A proposta teriam sido dirigidas ao presidente da Fifa, Gianni Infantino. A Itália não se classificou para o torneio pela terceira edição seguida, após ser eliminada nos pênaltis pela Bósnia e Herzegovina na repescagem europeia. Procurada pela Agência Brasil, a Fifa não se pronunciou.
A sugestão gerou reação negativa na Itália. Autoridades do país manifestaram desaprovação e afirmaram que uma vaga no Mundial deveria ser conquistada em campo.
A participação do Irã no Mundial esteve em dúvida diante das tensões com os Estados Unidos. A seleção asiática tem três jogos da fase de grupos programados em território norte-americano: estreia em 15 de junho contra a Nova Zelândia, em Los Angeles; jogo contra a Bélgica em 21 de junho, também em Los Angeles; e confronto com o Egito em 27 de junho, em Seattle.

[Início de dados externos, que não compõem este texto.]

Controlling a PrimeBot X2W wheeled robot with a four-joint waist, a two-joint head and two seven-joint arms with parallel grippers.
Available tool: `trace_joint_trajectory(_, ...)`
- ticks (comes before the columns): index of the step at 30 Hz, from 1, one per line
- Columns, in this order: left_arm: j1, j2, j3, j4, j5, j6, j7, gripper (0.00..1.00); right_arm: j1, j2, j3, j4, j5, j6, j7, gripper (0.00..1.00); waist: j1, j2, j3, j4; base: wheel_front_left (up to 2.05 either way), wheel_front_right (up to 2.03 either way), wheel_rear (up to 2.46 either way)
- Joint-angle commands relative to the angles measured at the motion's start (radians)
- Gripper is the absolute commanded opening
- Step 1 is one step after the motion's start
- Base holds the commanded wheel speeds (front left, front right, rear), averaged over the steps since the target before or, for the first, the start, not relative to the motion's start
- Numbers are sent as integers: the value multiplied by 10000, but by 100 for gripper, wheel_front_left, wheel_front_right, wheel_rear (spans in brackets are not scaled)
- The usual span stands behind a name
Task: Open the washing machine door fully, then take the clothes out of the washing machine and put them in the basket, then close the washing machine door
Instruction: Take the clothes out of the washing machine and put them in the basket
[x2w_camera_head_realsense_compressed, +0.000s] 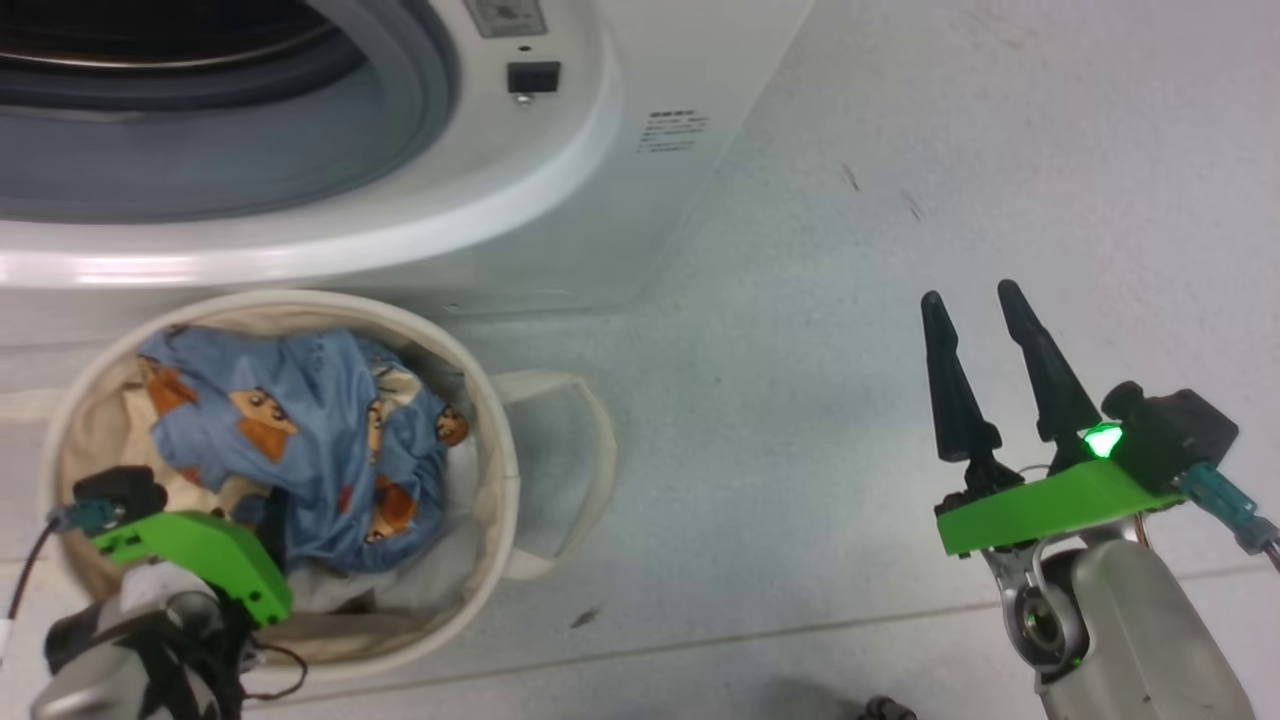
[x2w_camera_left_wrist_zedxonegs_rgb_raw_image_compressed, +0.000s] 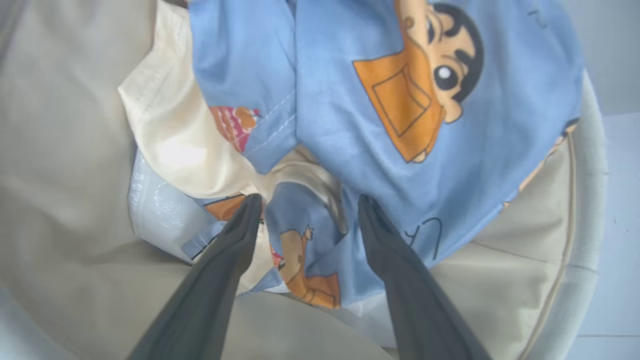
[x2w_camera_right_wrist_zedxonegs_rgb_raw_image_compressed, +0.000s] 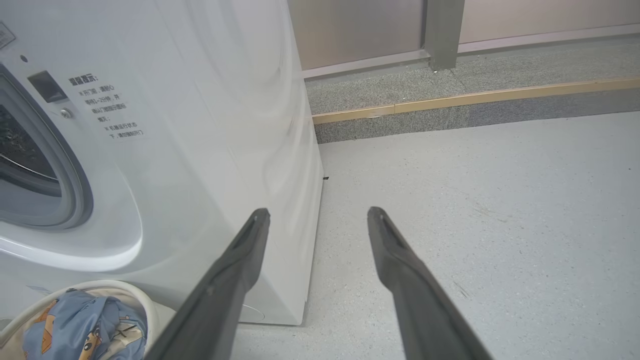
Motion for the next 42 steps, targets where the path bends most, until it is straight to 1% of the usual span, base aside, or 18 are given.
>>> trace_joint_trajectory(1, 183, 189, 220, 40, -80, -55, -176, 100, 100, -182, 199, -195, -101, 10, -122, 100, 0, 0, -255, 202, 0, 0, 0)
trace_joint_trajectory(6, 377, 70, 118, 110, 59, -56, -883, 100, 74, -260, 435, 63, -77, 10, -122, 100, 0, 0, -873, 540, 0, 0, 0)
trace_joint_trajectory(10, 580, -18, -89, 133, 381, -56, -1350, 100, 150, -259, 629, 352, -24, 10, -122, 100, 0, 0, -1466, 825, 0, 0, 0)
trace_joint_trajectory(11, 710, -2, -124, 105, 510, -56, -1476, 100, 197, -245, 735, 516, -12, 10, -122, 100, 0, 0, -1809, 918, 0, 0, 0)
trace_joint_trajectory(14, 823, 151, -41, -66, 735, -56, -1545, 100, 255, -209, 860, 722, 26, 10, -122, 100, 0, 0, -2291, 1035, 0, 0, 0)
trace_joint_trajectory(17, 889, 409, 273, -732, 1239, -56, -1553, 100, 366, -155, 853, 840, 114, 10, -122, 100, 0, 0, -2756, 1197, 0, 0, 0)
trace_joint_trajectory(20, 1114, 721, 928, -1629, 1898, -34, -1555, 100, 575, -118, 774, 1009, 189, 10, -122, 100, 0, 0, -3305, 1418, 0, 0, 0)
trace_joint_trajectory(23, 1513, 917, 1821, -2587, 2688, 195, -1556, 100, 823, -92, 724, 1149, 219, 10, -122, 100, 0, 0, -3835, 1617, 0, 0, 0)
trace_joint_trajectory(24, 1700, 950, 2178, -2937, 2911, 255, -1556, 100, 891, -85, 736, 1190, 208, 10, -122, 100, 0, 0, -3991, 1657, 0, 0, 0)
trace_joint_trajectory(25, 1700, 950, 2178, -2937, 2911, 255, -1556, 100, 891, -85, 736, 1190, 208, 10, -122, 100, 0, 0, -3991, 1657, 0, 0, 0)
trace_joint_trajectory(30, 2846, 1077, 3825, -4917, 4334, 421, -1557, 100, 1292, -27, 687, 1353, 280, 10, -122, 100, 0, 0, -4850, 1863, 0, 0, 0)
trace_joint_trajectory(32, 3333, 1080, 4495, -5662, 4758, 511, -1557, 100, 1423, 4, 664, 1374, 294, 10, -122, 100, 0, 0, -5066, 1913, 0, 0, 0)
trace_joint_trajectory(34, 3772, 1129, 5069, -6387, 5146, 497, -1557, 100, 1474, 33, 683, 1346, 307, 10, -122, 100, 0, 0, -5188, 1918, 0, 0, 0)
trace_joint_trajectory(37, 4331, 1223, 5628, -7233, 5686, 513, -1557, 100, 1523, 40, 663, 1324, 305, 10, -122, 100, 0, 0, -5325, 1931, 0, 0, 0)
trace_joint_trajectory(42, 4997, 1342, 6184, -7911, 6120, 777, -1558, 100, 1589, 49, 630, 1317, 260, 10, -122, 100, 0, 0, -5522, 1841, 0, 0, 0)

O México chegou a oferecer-se para receber as partidas do Irã em vez dos Estados Unidos, mas a proposta não foi aceita pela Fifa. A entidade vem dizendo estar confiante de que o Irã disputará os jogos nos locais definidos no sorteio dos grupos, realizado em dezembro.
O Corriere della Sera acrescentou que a ideia de Zampolli extrapolaria o futebol e teria motivações políticas, como reaproximar Trump do eleitorado ítalo-americano e tentar restabelecer relações com a primeira-ministra italiana, Giorgia Meloni, em meio às atuais tensões internacionais.